[Source data]
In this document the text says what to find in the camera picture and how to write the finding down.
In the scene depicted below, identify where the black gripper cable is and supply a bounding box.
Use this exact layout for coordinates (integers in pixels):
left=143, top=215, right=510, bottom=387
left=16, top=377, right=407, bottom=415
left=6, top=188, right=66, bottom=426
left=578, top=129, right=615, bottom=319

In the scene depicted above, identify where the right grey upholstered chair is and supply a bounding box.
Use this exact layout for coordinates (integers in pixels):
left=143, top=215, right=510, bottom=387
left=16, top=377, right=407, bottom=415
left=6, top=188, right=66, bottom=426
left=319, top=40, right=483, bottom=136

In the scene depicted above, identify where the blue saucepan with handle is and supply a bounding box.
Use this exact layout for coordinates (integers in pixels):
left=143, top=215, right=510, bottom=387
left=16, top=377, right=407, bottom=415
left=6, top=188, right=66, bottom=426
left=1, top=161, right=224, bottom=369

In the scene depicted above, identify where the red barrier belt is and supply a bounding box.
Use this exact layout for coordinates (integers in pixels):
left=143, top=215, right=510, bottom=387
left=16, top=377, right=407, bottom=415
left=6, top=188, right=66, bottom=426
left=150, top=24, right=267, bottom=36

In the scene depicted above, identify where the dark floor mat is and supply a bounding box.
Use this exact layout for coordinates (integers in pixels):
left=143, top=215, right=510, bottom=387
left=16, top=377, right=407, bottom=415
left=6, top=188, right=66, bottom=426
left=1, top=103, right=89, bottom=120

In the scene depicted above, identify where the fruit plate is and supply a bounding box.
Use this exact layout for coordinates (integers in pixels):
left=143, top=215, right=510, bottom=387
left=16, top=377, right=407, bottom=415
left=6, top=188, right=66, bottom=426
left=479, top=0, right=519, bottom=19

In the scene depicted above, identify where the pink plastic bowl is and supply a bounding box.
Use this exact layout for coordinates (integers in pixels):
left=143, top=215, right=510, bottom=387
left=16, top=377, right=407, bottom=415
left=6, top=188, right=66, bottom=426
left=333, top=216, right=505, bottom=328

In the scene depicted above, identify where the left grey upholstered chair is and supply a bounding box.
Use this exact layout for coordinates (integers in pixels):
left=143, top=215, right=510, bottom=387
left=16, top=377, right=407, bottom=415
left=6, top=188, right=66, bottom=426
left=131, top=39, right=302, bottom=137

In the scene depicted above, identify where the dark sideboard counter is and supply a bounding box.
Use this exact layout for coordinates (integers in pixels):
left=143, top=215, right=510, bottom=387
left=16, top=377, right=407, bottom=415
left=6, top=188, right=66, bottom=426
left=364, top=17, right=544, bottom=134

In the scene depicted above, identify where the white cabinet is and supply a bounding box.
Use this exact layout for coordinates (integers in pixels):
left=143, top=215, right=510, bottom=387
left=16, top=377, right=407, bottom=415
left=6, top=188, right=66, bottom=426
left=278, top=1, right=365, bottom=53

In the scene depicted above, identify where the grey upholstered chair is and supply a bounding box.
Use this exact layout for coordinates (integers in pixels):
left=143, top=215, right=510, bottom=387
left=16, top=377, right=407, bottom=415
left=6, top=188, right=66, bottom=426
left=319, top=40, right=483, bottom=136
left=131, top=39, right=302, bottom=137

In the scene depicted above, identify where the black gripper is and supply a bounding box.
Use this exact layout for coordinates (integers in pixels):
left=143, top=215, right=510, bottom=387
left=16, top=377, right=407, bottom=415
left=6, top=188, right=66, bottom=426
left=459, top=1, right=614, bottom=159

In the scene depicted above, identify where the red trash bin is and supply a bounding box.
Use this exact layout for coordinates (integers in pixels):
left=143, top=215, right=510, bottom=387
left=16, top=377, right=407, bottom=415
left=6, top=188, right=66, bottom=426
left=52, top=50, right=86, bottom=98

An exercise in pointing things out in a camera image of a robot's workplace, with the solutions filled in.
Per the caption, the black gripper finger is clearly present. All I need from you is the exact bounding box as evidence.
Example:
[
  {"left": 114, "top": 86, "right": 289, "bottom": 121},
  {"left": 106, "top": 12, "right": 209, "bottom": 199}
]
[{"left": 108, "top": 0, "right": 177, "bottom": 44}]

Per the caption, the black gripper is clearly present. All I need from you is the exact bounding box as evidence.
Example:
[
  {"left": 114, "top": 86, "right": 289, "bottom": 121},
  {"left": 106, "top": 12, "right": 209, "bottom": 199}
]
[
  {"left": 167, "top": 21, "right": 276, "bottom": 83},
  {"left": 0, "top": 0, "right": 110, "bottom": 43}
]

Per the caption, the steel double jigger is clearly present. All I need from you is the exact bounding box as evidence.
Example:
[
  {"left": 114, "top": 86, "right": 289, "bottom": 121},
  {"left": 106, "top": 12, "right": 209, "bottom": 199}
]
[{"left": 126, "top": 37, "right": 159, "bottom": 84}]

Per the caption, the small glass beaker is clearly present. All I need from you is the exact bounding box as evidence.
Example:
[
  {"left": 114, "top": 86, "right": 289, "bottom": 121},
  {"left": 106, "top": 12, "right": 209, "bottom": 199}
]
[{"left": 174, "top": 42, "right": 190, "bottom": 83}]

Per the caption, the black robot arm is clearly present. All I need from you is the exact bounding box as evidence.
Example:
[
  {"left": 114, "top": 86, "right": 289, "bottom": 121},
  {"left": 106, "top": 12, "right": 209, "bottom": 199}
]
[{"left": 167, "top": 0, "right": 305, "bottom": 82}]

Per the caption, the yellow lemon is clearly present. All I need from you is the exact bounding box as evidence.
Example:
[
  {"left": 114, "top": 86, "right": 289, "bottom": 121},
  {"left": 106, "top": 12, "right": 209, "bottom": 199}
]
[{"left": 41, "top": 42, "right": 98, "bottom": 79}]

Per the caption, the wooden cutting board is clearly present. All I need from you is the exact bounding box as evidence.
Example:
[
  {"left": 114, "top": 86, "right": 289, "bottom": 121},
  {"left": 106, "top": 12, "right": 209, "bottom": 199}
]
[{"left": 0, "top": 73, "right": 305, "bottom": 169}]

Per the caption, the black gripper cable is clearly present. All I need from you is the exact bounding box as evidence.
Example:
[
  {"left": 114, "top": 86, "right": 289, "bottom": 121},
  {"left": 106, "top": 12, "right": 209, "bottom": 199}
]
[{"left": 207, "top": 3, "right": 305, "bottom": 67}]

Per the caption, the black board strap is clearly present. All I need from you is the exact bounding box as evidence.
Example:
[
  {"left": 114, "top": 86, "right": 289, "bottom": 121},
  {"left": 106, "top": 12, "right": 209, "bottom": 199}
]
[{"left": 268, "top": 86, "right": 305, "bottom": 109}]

● **TASK ITEM**: Where does "cable" appear in the records above? Copy every line that has it.

● **TASK RESULT**:
In the scene depicted below, identify where the black gripper cable is and supply a bounding box.
Per the caption, the black gripper cable is clearly present. All I need from you is the exact bounding box as evidence.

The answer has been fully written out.